Title – Fear Street: Part Three – 1666 (2021)
Director – Leigh Janiak (Honeymoon)
Cast – Kiana Madeira, Ashley Zukerman, Gillian Jacobs, Olivia Scott Welch
Plot – The origins of the Shadyside curse are finally revealed as we are taken back to late 1600’s where witchcraft and paranoia run rampant.
“End the curse”
Review by Eddie on 26/07/2021
Over the last three weeks we’ve had the Scream like opening 1994, the Friday the 13th inspired 1978 and now with the final instalment in Netflix’s surprisingly good R.L Stine based horror series The Witch feeling 1666, a film that acts as an entertaining and even genuinely surprising final piece of the puzzle around the cursed town of Shadyside.
With the two previous instalments laying the foundation and providing backstory to what Fear Street is all about, 1666 doesn’t have to provide us with much in the way of set-up as we are thrust into the life of hanged supposed witch Sarah Fier (played by 1994’s lead Kiana Madeira) as we join her and a collection of badly wigged co-stars (complete with a slightly suspect array of accents) in a small settlement village that starts to experience a series of evil occurrences that townsfolk attribute to the dark arts of witchcraft and devil worship.

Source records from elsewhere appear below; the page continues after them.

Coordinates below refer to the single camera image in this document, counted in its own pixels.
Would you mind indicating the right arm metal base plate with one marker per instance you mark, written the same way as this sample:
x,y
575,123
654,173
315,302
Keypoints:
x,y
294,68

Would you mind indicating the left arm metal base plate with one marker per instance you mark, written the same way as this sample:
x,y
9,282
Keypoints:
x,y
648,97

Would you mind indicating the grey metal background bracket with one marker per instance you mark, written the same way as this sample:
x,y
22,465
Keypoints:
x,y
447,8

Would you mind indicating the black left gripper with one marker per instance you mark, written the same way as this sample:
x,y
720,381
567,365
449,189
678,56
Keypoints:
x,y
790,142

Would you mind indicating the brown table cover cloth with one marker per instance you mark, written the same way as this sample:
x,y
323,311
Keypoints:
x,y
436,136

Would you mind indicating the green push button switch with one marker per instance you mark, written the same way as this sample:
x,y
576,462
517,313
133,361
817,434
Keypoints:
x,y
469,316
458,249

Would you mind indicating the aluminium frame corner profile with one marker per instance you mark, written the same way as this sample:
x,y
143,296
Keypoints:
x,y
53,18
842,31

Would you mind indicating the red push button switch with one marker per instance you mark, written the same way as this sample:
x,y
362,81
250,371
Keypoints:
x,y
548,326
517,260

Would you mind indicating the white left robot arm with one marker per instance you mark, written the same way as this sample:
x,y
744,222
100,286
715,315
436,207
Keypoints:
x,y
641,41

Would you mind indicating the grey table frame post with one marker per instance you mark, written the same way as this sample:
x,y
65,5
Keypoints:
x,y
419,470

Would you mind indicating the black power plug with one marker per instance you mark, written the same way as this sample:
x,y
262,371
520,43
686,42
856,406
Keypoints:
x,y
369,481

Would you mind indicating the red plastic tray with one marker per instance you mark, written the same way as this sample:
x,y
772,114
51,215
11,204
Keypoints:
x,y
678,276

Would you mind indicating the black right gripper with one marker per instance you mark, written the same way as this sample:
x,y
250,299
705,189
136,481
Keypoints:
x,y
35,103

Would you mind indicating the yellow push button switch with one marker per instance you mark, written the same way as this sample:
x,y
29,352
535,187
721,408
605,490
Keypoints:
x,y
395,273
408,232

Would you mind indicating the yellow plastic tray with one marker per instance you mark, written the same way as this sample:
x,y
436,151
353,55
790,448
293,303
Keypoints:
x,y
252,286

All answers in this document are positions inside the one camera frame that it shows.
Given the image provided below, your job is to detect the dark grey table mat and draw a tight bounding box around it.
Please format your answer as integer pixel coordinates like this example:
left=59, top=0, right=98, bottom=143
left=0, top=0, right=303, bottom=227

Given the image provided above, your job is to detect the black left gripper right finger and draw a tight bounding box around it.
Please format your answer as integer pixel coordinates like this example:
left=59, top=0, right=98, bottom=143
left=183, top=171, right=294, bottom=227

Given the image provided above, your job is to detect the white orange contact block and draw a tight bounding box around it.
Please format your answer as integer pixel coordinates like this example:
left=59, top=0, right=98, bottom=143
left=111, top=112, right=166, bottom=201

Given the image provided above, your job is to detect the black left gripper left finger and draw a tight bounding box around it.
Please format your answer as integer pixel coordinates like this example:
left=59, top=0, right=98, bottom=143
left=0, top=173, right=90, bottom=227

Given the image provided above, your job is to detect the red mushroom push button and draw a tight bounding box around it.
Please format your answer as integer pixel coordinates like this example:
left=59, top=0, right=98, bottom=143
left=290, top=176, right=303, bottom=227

Despite the fact this Ohio set location didn’t have villages of this kind in the time period, much can be forgiven in 1666 as director Leigh Janiak does a great job dialing things back for the first part of this experience as she gives us a far less slasher inspired horror that lays on the dread and mystery thick and fast that culminates in a great twist, one that in turn leads us towards an innovative and gloriously ridiculous finale that is just what the doctor ordered.
Filled with some unnerving and spine tingling moments of horror (a pigs pen or church sermon with a difference are ones to keep an eye out for) and some great work from D.O.P Caleb Heymann and a trio of scorers in Marco Beltrami, Anna Drubich and Marcus Trumpp, 1666 also feels like the most polished of all three films in Janiak’s series and gives one a feeling that should she and Netflix wish to do more work under the Fear Street banner, there’s reason enough to get excited by the proposition.
While in a genre sense there is no real new ground being covered by any of these films, with each owing a debt to not only R.L Stine’s work but classic horror outings that have come before them both a long time ago and also more recently, Fear Street can be commended for not always being totally predictable, unexpectedly dark and gruesome and also fresh enough in delivery too feel worth ones time and while many have bemoaned the lack of quality horror in Netflix’s original offerings for good reason previously, Janiak’s three films have showed just what can be achieved for the streaming platform in this area with the right minds and creativity at work.
Final Say –
Rounding out one of the years most surprisingly entertaining offerings with the best singular effort yet, Fear Street: Part Three -1666 is a memorable way to wrap up one of the most consistent horror trilogies in recent memory.